I selected this at random; it is not a piece of what is called fine writing - it is prose. It is real, rumbling, rhythmical prose. It would be a pleasure to read more such. I would venture a long quotation from pages 32 to 46 of this work, but I suppose I had better content myself with a few paragraphs - and this is fine writing:

The kings who had conquered allowed him the Island of Elba for a kingdom, and the Imperial title for a name.
He returned the next year to prove that the French people would not recognize defeat, nor he. Of those who had deserted him, some rallied - none whom he could trust. His genius, re-aroused in a last flame from its embers, thrust in between the armies of the Allies, twice his own in number, thrust back the Prussians at Ligny, while Ney desperately held the British, Belgian, and Dutch, and Hanoverians under Wellington at Quatre-Bras. He failed in a decision against the first through the error of a subordinate, Erlon, which perhaps his old energy would have prevented; he met the allies combined upon the field of Waterloo, and so finally fell.
Driven to take refuge upon the Bellerophon, after failing to find any other issue, he was closely shut up in St. Helena, under conditions of ignominy which are a commonplace of history.
His fatal illness which had perhaps been long upon him - a cancer - ran its course. There, almost alone, his wife having deserted him, communication with his kind being forbidden him, even that child whom he so loved and who was to have been the heir of the Fourth Race shut off from him altogether, he, reconciled at last with a Faith for the fruits of which in civilization he had, not consciously, struggled, the greatest of Captains went through the last gates.
A line has been written worthy of that moment.

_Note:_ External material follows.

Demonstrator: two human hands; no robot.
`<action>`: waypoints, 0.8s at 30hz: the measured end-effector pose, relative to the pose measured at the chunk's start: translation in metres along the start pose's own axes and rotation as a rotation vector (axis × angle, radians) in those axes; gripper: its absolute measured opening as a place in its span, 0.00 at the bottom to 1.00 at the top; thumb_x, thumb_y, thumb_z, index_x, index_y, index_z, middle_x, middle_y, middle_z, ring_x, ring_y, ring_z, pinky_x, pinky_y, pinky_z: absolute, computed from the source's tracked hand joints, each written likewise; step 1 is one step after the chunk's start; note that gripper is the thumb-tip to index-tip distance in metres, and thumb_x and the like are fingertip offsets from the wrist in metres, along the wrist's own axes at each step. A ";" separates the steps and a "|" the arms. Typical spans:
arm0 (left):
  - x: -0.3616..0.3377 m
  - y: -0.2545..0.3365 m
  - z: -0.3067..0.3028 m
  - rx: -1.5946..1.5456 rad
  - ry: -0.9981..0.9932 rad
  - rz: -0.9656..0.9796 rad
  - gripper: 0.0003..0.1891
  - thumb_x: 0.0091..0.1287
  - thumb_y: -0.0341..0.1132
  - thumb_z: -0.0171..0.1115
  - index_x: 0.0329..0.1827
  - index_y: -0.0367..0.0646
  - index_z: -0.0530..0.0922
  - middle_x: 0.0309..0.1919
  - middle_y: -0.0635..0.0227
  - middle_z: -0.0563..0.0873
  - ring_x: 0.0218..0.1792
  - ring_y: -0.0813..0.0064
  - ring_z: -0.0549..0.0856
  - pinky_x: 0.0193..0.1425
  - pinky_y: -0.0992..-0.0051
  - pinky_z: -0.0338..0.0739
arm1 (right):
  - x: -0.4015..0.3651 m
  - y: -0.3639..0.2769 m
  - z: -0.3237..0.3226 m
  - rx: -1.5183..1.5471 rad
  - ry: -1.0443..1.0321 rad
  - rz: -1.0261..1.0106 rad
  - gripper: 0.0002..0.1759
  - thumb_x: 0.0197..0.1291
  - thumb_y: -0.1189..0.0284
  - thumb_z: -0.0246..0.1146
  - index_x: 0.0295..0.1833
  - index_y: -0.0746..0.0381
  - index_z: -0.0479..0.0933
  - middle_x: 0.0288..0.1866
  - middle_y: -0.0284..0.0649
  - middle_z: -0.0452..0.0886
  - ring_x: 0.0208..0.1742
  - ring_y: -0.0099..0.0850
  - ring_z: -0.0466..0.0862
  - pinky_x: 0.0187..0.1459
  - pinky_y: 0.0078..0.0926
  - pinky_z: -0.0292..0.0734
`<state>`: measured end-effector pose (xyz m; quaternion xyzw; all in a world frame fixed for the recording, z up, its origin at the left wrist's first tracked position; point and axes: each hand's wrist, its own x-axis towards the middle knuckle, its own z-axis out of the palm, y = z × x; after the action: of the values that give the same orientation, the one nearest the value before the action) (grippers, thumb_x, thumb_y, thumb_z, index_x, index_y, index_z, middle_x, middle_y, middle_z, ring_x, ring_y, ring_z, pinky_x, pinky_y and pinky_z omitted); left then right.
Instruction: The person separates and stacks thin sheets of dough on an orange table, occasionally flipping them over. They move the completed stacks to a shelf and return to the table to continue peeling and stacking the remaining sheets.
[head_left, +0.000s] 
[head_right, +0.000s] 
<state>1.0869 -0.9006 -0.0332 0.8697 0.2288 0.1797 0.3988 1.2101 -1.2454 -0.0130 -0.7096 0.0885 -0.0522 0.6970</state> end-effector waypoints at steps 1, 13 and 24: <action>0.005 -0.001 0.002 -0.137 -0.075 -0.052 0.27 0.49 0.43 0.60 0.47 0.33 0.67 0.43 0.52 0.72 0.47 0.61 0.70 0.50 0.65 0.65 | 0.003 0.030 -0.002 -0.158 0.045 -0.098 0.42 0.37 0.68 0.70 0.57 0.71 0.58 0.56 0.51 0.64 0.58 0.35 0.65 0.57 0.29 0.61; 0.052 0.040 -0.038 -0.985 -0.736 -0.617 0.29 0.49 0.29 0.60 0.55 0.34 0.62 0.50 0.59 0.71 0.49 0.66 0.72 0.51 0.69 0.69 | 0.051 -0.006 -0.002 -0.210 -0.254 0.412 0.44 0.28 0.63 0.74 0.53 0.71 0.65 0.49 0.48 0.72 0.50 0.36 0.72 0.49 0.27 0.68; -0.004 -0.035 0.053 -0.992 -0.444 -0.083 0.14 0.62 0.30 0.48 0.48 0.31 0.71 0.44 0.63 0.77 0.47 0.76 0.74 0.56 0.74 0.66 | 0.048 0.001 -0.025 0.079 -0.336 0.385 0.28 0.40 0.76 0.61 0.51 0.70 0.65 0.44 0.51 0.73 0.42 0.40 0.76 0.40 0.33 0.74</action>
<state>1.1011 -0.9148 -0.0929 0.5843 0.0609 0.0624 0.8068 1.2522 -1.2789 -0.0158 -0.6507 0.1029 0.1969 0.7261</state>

"He rose in glory, and his eagle died."


As for "one of the greatest historians", I invite you to read his historical writings. He attained a first-class degree in history. One of the greatest Catholics - this is evident from his writings and from his life. As for a great genius, that is not my own word. I have just searched for the quotation on Google, and have not immediately found it, and I am very tired and so I shall not make further search now, nor further commentary on this great man, who should be better known.